Beneath this line are entries. Copy the range from the line with "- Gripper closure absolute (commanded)" to the line with "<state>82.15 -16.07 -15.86", ends included, exactly; leave pictures out.

-- Opening Marker --

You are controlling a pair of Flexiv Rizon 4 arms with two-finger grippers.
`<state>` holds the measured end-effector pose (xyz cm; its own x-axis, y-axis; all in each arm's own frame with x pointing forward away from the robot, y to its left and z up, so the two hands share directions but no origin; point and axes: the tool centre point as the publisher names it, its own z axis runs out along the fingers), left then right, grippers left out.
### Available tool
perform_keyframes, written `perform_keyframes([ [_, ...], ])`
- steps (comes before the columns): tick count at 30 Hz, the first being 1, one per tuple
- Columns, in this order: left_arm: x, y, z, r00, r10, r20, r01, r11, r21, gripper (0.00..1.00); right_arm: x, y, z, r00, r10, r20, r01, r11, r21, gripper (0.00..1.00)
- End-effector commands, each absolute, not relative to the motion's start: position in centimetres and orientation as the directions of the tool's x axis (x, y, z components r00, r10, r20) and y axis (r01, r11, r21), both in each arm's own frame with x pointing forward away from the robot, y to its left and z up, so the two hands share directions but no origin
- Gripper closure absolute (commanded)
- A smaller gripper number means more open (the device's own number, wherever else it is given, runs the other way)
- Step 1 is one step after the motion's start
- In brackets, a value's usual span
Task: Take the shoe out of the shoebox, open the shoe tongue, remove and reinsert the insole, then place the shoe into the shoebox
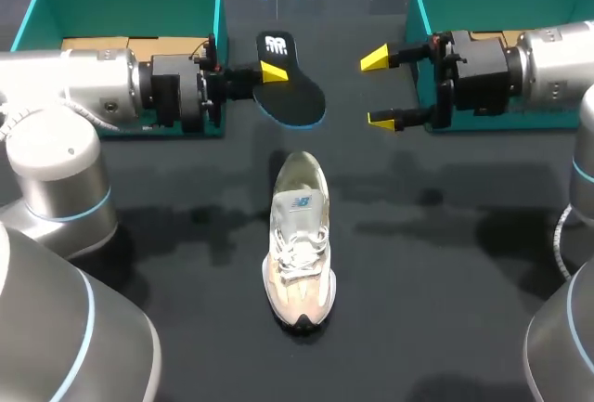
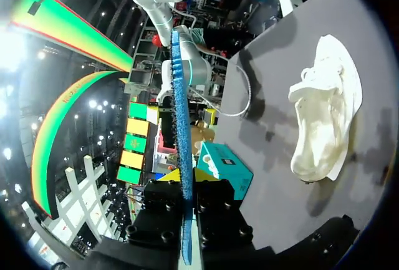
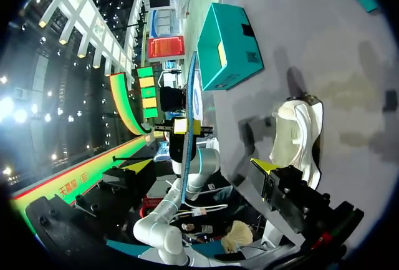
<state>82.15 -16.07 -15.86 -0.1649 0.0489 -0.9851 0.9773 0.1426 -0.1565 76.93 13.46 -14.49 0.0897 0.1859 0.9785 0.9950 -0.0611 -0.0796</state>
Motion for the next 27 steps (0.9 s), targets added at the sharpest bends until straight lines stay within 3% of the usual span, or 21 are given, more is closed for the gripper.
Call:
perform_keyframes([
  [1,81.7,-16.5,-16.2,0.017,0.015,-1.000,0.982,0.189,0.019,1.00,77.3,14.6,-14.7,0.080,0.182,0.980,0.996,-0.051,-0.072,0.00],
  [27,81.7,-17.0,-16.3,0.103,0.055,-0.993,0.975,0.191,0.112,1.00,77.0,18.5,-16.2,-0.157,0.161,0.974,0.987,0.036,0.154,0.00],
])
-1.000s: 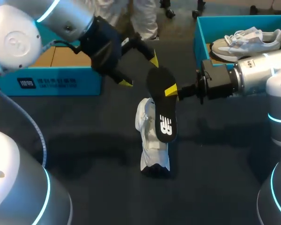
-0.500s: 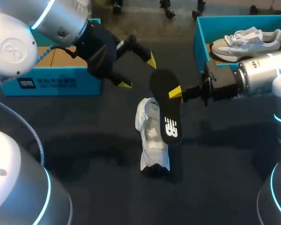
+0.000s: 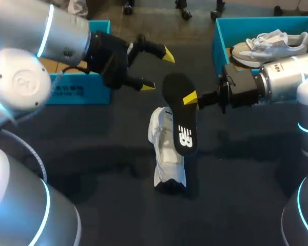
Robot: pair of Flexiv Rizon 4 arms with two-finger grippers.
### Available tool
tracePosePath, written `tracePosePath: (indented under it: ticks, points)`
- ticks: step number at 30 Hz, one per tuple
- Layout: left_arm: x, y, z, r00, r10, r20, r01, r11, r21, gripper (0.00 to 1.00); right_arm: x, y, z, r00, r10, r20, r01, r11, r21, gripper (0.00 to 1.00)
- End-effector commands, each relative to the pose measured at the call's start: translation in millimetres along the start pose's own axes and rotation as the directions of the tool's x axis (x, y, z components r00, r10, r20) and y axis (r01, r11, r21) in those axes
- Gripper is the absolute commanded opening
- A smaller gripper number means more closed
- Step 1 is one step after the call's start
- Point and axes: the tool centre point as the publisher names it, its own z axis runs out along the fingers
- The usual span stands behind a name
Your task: Take the shoe out of the shoebox, open the shoe tongue, remove and reinsert the insole, then place the shoe into the shoebox
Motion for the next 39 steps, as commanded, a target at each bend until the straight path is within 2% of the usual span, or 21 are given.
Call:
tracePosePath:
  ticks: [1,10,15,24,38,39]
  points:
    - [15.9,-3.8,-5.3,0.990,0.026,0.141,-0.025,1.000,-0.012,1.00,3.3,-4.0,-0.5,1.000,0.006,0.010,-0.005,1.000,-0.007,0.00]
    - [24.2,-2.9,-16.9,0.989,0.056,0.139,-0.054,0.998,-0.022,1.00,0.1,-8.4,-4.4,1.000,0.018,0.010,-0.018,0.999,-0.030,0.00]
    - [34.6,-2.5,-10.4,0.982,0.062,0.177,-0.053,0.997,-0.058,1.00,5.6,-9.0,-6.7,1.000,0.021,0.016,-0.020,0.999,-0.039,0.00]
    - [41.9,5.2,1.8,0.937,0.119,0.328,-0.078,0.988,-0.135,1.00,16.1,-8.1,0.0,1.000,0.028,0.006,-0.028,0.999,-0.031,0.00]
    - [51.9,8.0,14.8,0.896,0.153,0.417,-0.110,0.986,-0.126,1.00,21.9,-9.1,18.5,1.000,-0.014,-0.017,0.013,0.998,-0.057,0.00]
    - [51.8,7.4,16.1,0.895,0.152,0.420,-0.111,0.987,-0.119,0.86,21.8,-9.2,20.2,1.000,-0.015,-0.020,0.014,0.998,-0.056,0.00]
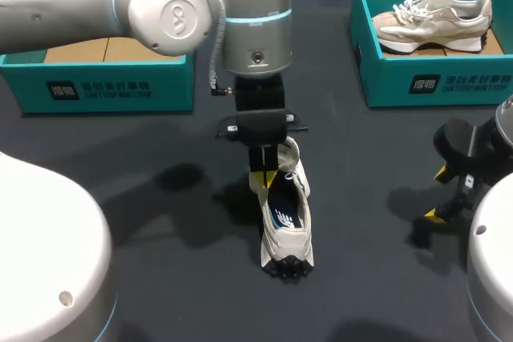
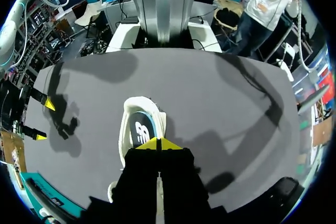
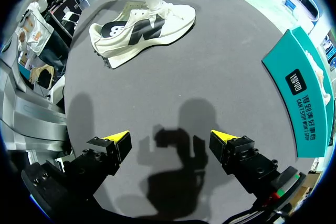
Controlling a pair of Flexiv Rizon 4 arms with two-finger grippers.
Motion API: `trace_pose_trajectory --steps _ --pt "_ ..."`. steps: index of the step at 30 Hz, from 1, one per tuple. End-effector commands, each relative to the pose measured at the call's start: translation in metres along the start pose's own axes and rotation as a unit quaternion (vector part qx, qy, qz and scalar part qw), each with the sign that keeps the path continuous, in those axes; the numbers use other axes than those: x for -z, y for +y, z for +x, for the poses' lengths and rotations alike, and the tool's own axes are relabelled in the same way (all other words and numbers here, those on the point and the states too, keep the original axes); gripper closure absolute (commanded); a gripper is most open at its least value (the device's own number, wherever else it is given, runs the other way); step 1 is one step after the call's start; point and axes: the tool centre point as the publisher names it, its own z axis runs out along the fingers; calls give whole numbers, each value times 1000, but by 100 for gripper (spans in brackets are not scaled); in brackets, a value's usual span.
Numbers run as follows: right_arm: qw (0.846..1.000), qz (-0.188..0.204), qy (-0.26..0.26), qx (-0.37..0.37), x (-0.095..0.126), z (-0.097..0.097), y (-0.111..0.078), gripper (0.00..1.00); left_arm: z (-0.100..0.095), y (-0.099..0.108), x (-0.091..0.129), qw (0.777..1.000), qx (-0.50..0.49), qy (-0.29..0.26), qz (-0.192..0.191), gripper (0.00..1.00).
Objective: Take the shoe out of the shoebox, open the shoe tongue, remove and reinsert the insole, then place the shoe into the shoebox
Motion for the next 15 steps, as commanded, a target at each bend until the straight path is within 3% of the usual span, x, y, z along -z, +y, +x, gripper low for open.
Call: trace_pose_trajectory --steps 1,4,6,15 --pt "1000 1 -2 0 0 1 -1 0 -18 -2 -15 998 -12 53 -7 100" --pt "1000 1 -2 0 0 1 -1 0 -23 -3 -31 997 -29 66 6 100" --pt "1000 1 -2 0 0 1 -1 0 -24 -2 -37 996 -26 85 -5 100" --pt "1000 1 -2 0 0 1 -1 0 -23 0 -41 994 -23 106 5 100"
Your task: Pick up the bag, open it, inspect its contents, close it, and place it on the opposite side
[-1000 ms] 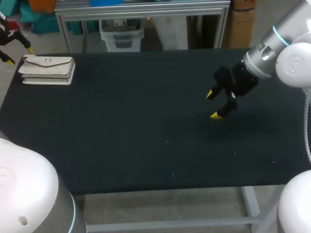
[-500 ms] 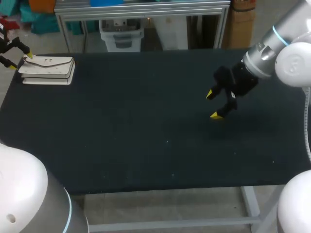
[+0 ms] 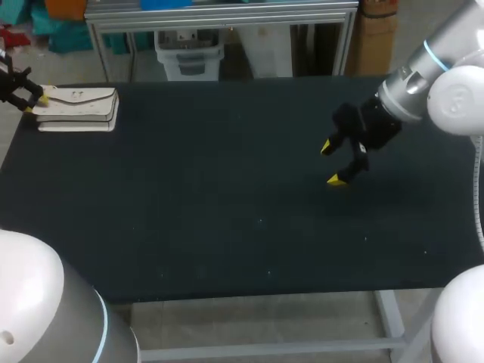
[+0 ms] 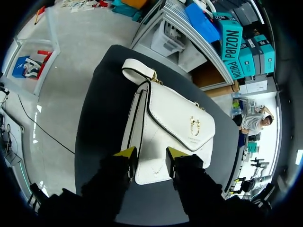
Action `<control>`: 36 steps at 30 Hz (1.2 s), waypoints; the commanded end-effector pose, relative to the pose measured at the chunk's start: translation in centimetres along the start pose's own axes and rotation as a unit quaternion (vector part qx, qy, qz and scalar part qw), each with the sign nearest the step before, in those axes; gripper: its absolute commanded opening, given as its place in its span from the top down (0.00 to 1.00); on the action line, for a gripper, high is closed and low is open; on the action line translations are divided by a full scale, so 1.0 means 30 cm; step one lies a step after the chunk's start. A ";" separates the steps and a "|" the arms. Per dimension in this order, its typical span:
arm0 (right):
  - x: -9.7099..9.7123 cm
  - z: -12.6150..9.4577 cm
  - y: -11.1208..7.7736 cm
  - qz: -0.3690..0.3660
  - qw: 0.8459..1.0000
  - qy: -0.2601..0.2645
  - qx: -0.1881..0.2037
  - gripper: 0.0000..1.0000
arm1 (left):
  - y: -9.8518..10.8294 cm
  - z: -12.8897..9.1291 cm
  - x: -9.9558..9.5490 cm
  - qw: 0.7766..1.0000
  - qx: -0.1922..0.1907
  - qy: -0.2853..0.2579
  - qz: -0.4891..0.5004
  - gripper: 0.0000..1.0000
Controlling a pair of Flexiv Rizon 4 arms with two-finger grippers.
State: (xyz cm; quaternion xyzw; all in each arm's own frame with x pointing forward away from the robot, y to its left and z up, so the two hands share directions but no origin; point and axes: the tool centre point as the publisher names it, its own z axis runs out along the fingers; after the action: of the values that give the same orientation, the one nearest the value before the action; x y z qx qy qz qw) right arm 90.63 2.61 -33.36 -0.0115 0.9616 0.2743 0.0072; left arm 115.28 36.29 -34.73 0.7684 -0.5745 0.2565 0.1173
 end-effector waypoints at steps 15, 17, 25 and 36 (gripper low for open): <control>0.001 0.000 -0.002 -0.001 1.000 0.000 -0.001 0.00 | 0.127 -0.028 0.066 0.971 -0.233 0.006 0.057 1.00; 0.001 0.000 -0.002 -0.001 1.000 0.000 -0.001 0.00 | 0.154 -0.030 0.075 0.967 -0.244 0.015 0.069 1.00; 0.001 0.000 -0.002 -0.001 1.000 0.000 -0.001 0.00 | 0.269 -0.012 0.101 0.958 -0.273 0.032 0.087 1.00; 0.001 0.000 -0.002 -0.001 1.000 0.000 -0.001 0.00 | 0.300 0.003 0.106 0.957 -0.276 0.042 0.078 0.00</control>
State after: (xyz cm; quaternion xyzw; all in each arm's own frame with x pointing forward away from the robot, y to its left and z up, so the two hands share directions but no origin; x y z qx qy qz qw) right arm 90.61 2.59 -33.35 -0.0114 0.9616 0.2742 0.0074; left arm 106.56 30.22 -34.10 0.6855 -0.6544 0.2133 0.2373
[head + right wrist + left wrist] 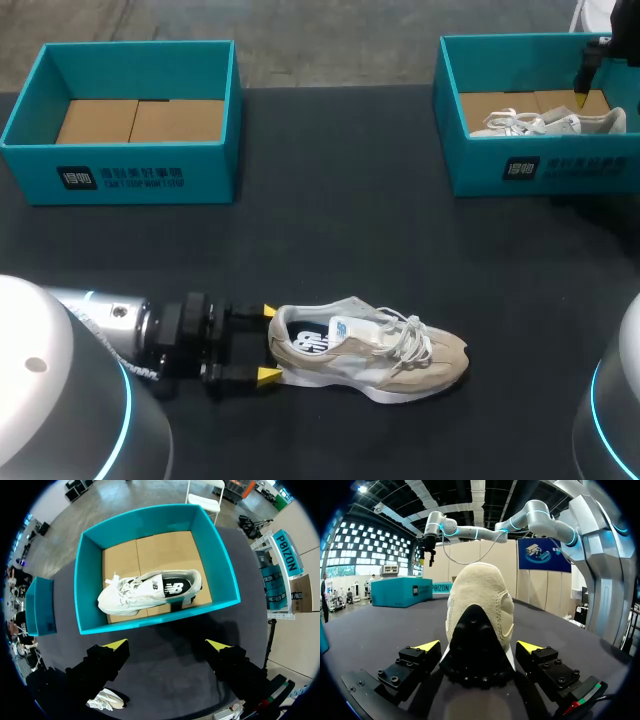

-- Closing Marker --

▶ **Answer space**:
- Gripper closure absolute (commanded)
- A smaller gripper number means more open (the device's own number, wherever else it is given, runs the other way)
- Step 1 is one step after the motion's start
- In brackets, a value's usual span
Task: Take the shoe out of the shoebox, open the shoe tongue, remove and reinsert the insole, then place the shoe into the shoebox
<state>82.15 -16.07 -15.86 -0.1649 0.0489 -0.9851 0.9773 0.1426 -0.1565 76.93 13.46 -14.49 0.0897 0.1859 0.9785 0.9950 -0.0611 -0.0796</state>

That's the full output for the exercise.